GHS Cries Over Neonatal Death

The Participants 

The Director General of Ghana Health Service Dr. Patrick Kuma Aboagye has revealed that one of the greatest challenges contributing to neonatal death in Ghana is the lack of access to health care, particularly in the rural areas.

According to him, even though the current records indicate that in 2017 newborn death dropped from 43 per 1,000 births to about 25 per 1,000 births, the Ghana Health Service is yet to come out with another survey probably next year.

Dr. Kuma Aboagye revealed this in an interview with the media during the 10th Annual Newborn Stakeholders’ Conference held in Koforidua, the Eastern Regional capital under the theme “Accelerating Newborn Survival and Wellbeing: Massive Scale-Up of Key Interventions for Impact”.

The 10th Annual conference was partnered by representatives from USAID, Unicef, and World Health Organization (WHO).

He further explained, “one of our greatest challenges is access to health care, especially in the rural area in the hard-to-reach areas in the country, the disease that affects children and newborn babies are in Accra, is in the village, is in the hard to reach and the over banks river areas so what we are trying to look at is how do we reach them with the few expertise and equipment we have”.

He also highlights that mitigating the challenges of access to health care, for now, does not require a high-tech service, therefore the Ghana Health Service will soon introduce an ICT- based customer care next year to be able to reach pregnant women in the rural areas who do not have access to health care services.

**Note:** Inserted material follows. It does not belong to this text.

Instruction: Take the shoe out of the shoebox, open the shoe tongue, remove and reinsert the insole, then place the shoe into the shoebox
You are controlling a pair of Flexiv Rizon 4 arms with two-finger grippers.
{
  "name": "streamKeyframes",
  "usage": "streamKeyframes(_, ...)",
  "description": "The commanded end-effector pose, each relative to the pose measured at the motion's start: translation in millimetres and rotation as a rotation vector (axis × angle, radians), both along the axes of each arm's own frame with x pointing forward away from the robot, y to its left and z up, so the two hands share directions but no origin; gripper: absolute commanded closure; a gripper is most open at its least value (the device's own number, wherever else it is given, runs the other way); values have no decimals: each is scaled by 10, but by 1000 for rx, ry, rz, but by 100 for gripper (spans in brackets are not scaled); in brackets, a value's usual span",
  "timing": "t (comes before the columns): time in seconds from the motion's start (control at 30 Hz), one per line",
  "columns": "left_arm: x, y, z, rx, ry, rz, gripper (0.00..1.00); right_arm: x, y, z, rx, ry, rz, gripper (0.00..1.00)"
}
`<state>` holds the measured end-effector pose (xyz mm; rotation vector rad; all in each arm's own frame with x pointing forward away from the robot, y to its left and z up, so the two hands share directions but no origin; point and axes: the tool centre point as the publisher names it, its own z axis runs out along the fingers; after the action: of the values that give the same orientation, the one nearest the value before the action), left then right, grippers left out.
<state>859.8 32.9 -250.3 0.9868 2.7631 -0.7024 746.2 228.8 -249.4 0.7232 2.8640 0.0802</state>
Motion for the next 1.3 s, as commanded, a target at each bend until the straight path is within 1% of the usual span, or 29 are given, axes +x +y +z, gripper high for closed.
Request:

“To be able to reach them even at that far distance, we are going to introduce a technology which is an ICT- based customer care not for the rich but for the poor to ensure that we create access for them to improve quality of care and that will be a faster way of making us reach more of our newborns and pregnant women within the resources that we have now,” he said.

The Regional Director of Health, Dr. Winfred Ofosu expressed concern that the Eastern Region currently does not have a neonatologist which makes the situation even more difficult to deal with as neonatal mortalities in the region persist.

He said, “we don’t have any neonatologists in the Eastern region even though we have pediatricians so that is the aspect of human including the neonatal nurses, we don’t have them so this forms a gap as far as caring for newborn babies is concerned, and also there is issues of infrastructure, equipment like incubators and some kangaroo mother care a space where the mothers will rest but never the less, within these challenges the health care workers are making some good efforts”.

He also indicated that in the last year 2021 neonatal mortality in the Eastern region was 6.7 per thousand life birth and in 2020, it stood at 8.2 per thousand life birth, therefore there was a significant improvement from 2020 to 2021 regarding neonatal mortality in the Eastern region.

On the other hand, a presentation by Dr. Alexander Manu, who is a lecturer at the School of Public Health- UG and focused presentation on ‘Assessment of Newborn Care unit in Ghana’ revealed that 25,800 babies died over just three years of stillbirth or neonatal death.